Nature. 2025 Jan;637(8046):587-593. doi: 10.1038/s41586-024-08359-z. Epub 2025 Jan 15.
Creating the Babel Fish, a tool that helps individuals translate speech between any two languages, requires advanced technological innovation and linguistic expertise. Although conventional speech-to-speech translation systems composed of multiple subsystems performing translation in a cascaded fashion exist, scalable and high-performing unified systems remain underexplored. To address this gap, here we introduce SEAMLESSM4T-Massively Multilingual and Multimodal Machine Translation-a single model that supports speech-to-speech translation (101 to 36 languages), speech-to-text translation (from 101 to 96 languages), text-to-speech translation (from 96 to 36 languages), text-to-text translation (96 languages) and automatic speech recognition (96 languages). Built using a new multimodal corpus of automatically aligned speech translations and other publicly available data, SEAMLESSM4T is one of the first multilingual systems that can translate from and into English for both speech and text. Moreover, it outperforms the existing state-of-the-art cascaded systems, achieving up to 8% and 23% higher BLEU (Bilingual Evaluation Understudy) scores in speech-to-text and speech-to-speech tasks, respectively. Beyond quality, when tested for robustness, our system is, on average, approximately 50% more resilient against background noise and speaker variations in speech-to-text tasks than the previous state-of-the-art systems. We evaluated SEAMLESSM4T on added toxicity and gender bias to assess translation safety. For the former, we included two strategies for added toxicity mitigation working at either training or inference time. Finally, all contributions in this work are publicly available for non-commercial use to propel further research on inclusive speech translation technologies.

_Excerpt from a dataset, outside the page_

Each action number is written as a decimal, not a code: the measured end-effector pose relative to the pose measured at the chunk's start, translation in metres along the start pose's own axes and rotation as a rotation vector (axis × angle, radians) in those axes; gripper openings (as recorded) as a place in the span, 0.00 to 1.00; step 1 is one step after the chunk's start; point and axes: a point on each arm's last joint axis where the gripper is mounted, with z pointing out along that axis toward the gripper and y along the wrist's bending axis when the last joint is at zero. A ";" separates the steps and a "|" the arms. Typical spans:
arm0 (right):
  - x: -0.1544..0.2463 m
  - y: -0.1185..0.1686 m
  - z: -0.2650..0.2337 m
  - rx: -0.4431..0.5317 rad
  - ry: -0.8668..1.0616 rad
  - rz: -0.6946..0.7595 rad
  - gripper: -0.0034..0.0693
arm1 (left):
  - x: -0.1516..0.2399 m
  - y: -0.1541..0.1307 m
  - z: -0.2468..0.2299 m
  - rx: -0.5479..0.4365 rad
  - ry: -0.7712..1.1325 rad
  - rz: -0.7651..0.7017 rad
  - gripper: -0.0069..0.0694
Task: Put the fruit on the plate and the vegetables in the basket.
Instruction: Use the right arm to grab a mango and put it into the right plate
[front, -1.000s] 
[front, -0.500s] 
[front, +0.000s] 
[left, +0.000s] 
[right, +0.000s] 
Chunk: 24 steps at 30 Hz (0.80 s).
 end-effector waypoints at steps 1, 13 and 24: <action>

创造巴别鱼(一种帮助人们在任意两种语言之间进行语音翻译的工具)需要先进的技术创新和语言专业知识。尽管存在由多个子系统以级联方式执行翻译的传统语音到语音翻译系统,但可扩展且高性能的统一系统仍未得到充分探索。为了弥补这一差距,我们在此引入SEAMLESSM4T——大规模多语言多模态机器翻译,这是一个支持语音到语音翻译(101种到36种语言)、语音到文本翻译(101种到96种语言)、文本到语音翻译(96种到36种语言)、文本到文本翻译(96种语言)以及自动语音识别(96种语言)的单一模型。SEAMLESSM4T使用自动对齐的语音翻译新多模态语料库和其他公开可用数据构建而成,是首批能够在语音和文本方面进行英语翻译的多语言系统之一。此外,它的性能优于现有的最先进级联系统,在语音到文本和语音到语音任务中分别实现了高达8%和23%的更高双语评估替补(BLEU)分数。除了质量之外,在进行鲁棒性测试时,我们的系统在语音到文本任务中平均比之前的最先进系统对背景噪声和说话者变化的弹性高出约50%。我们对SEAMLESSM4T进行了额外毒性和性别偏见方面的评估,以评估翻译安全性。对于前者,我们纳入了在训练或推理时减轻额外毒性的两种策略。最后,这项工作中的所有贡献都可供非商业使用,以推动对包容性语音翻译技术的进一步研究。